A key implicit goal of science policy is the generation of the human, organisational and infrastructural capacity to do research. This underpins problem-driven (applied) research, scientific entrepreneurship and industrial innovation. Statements about AI in science also need to be judged in light of their effects on this research capacity. Their effects on everyday scientific tasks, as well as the opportunities for (and content of) research training, should also be assessed.
It may well be that adoption of AI tools can remove some boring routine tasks from research work, giving more space for exploratory, creative and social elements of research practice. However, as discussed above, it might equally be the case that demands for new routine tasks stemming from the adoption of AI tools will create new pressures on everyday scientific work.
Our understanding of how AI might change science cannot be detached from the human capital dimension of scientific practice. Different kinds of scientists and engineers will emerge from a scientific enterprise in which AI tools are widely used. They will have different sets of skills and be accustomed to different routines from their predecessors. Fields such as synthetic biology rely heavily on interdisciplinary collaborations (e.g. computer scientists and biologists). These scientists are slowly becoming more equipped to conduct technical work when troubleshooting machines. They are also getting used to interacting with technicians from supplier companies. Their relationship with the lab is also changing as large robotics platforms take the space of the bench. More experimental work is done in office spaces away from lab benches.

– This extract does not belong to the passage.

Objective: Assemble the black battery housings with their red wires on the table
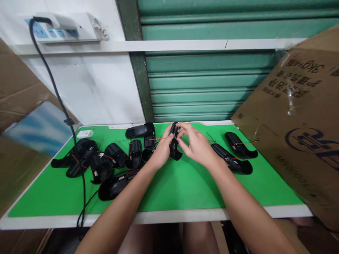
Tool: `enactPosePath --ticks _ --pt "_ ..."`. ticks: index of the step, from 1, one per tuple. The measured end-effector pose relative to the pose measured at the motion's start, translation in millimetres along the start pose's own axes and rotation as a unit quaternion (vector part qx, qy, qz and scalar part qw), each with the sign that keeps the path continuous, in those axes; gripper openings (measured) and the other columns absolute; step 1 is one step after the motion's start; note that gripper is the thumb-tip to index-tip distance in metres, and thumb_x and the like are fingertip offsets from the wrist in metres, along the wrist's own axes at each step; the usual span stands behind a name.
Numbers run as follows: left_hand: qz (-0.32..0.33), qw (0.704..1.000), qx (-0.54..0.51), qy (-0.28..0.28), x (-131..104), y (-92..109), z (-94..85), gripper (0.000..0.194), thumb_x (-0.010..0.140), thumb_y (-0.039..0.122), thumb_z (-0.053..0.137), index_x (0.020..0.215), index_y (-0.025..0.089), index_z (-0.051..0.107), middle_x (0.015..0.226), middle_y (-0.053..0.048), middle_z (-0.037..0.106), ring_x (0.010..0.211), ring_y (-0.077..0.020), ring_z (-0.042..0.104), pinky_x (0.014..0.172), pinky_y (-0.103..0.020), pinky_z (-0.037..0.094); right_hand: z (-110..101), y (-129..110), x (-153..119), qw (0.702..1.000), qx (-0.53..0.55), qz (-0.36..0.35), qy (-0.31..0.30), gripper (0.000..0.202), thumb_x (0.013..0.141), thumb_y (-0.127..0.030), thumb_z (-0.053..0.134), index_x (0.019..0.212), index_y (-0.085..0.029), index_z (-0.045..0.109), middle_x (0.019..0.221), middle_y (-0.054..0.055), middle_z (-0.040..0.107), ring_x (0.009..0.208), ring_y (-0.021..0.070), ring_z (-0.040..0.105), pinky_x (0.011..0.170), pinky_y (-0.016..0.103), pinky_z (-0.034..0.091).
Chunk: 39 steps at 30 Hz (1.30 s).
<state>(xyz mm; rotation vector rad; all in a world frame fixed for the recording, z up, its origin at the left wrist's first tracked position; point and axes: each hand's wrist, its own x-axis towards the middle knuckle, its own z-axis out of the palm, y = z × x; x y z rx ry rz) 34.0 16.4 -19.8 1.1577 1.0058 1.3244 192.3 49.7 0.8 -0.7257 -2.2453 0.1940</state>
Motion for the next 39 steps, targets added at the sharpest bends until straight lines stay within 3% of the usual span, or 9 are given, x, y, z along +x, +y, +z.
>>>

These new configurations affect the way scientists collaborate and how they co‑ordinate their everyday tasks. The consequences may vary according to position in the scientific hierarchy. Innovation and adoption of new AI tools in science will also create demands on research funding and governance practices. Questions will arise about how such tools will be funded and evaluated, and how they will be used in funding and governance practices.

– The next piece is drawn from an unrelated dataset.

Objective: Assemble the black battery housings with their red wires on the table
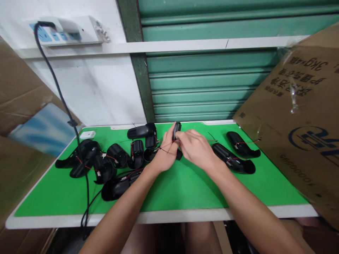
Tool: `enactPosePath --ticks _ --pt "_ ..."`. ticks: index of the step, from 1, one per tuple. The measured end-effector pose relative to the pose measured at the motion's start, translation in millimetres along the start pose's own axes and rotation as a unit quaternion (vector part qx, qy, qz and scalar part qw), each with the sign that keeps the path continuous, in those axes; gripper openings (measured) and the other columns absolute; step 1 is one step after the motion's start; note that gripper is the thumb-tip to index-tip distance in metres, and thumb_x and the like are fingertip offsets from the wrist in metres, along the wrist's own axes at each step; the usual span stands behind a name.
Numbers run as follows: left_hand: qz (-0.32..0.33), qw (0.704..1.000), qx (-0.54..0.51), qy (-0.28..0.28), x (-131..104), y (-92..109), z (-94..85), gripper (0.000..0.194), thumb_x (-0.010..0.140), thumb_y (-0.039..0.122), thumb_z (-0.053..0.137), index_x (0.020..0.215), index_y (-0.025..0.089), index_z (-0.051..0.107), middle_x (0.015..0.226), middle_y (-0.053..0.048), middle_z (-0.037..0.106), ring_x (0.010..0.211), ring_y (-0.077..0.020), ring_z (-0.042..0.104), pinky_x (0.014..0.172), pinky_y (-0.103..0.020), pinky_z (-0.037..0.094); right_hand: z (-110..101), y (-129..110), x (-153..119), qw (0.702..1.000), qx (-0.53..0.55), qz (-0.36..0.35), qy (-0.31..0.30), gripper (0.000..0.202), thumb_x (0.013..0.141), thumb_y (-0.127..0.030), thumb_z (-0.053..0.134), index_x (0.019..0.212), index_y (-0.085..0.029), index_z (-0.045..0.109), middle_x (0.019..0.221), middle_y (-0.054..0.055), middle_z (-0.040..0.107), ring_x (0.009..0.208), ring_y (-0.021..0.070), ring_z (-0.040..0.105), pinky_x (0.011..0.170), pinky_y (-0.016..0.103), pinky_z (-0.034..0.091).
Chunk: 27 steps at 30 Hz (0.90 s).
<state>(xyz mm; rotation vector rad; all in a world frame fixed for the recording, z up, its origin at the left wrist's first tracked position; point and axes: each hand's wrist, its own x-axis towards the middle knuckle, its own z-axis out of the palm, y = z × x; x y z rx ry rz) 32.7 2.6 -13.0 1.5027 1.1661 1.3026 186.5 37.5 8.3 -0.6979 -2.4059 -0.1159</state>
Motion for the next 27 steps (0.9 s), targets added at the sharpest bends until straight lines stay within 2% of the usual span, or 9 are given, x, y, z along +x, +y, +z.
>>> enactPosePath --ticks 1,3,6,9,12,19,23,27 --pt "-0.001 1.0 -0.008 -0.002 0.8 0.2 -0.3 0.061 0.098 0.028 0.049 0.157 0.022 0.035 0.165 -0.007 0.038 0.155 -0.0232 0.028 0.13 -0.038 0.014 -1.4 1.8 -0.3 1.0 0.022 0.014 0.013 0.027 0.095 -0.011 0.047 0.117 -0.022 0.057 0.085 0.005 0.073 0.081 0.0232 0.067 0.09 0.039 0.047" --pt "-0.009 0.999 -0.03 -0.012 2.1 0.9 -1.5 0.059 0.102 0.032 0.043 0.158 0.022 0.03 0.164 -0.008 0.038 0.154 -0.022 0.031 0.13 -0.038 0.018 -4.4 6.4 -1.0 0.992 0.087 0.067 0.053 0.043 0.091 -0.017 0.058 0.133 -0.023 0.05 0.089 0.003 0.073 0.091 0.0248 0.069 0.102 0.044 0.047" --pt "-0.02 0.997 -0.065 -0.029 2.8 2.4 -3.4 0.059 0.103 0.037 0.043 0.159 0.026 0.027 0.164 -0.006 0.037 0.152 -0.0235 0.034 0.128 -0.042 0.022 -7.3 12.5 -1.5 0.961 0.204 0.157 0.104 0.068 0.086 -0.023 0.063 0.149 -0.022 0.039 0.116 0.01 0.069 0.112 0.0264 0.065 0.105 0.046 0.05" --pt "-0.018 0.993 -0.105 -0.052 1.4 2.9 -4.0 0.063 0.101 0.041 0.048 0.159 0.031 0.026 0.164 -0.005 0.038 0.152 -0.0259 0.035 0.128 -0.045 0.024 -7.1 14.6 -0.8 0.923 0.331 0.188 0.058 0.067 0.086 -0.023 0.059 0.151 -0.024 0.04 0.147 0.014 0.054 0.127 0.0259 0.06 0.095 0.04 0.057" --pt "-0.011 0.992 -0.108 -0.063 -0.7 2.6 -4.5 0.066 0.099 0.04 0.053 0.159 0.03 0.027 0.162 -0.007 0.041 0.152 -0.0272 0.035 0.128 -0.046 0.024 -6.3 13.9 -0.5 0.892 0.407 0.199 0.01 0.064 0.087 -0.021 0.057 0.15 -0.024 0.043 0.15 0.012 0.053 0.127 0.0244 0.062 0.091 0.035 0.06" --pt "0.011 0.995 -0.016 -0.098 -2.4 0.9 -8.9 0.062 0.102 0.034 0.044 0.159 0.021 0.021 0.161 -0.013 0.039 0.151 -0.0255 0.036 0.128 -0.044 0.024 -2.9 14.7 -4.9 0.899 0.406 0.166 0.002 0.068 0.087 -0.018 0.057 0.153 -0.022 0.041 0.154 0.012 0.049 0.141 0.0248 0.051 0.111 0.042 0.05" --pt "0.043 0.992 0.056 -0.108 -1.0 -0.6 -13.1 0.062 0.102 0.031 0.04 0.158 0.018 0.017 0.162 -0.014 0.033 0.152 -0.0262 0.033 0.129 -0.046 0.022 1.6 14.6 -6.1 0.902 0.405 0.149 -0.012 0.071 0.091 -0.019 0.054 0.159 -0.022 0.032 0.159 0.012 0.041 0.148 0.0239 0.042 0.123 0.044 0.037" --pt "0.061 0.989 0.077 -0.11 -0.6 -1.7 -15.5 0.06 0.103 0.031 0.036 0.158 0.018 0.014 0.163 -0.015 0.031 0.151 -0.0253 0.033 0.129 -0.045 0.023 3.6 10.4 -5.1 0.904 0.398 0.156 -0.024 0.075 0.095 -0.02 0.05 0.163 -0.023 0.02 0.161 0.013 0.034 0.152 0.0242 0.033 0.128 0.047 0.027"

AI tools have been framed as an answer not just to the problem of scientific productivity but also to problems of reproducibility and poor practice in science. However, some argue the crisis of replicability and related problems stem from the ever-more intense “publish or perish” nature of modern scientific competition. If anything, these critical voices say, science needs to slow down (Stengers, 2018; Frith, 2020).
Perhaps the key question is not how AI tools can accelerate scientific productivity in terms of the quanta of discoveries or their direct social and economic impacts. After all, individual parcels of new knowledge are not the key mechanism through which science has such impacts. Instead, perhaps the question should be: how can AI tools help build a slower but more sustainable, more responsible and socially productive science base?